Environmentalists in New England are voicing concern over a proposal that would provide an abundance of clean hydropower, hundreds of jobs and millions of dollars in revenue every year.
Charlie Baker, the moderate Republican governor of Massachusetts, has worked relentlessly to reduce his state’s carbon footprint and is now looking to Canada for renewable energy sourced from a series of dams. The environmentally-friendly governor is in negotiations to obtain a large swath of electricity from Hydro-Québec, a province-owned energy company that generates all of its electricity from its colossal system of 63 hydroelectric power stations.
If completed, the arrangement would power 1.2 million homes with 1,200 megawatts of low emission hydropower and reduce overall energy costs. Additionally, it would generate an estimated $18 million in annual property tax revenue and create 1,700 new jobs during its construction phase.

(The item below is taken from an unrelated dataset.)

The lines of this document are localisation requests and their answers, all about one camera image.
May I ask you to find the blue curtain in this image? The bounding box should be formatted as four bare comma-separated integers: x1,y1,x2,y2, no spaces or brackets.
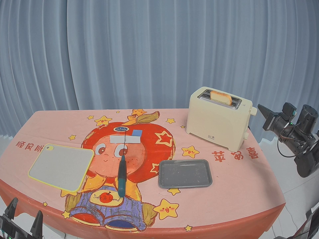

Central Maine Power — a company that provides power to central and southern Maine — has offered to build the transmission line needed to transport the power. In addition to the jobs and tax revenue the transmission line will provide, the company is doubling down on its commitment to the local community by vowing to spend $50 million over 40 years on programs to assist low-income communities. Central Maine Power will also reroute the Appalachian Trail in order to be less intrusive to wildlife.
Environmentalists, however, are still questioning the project.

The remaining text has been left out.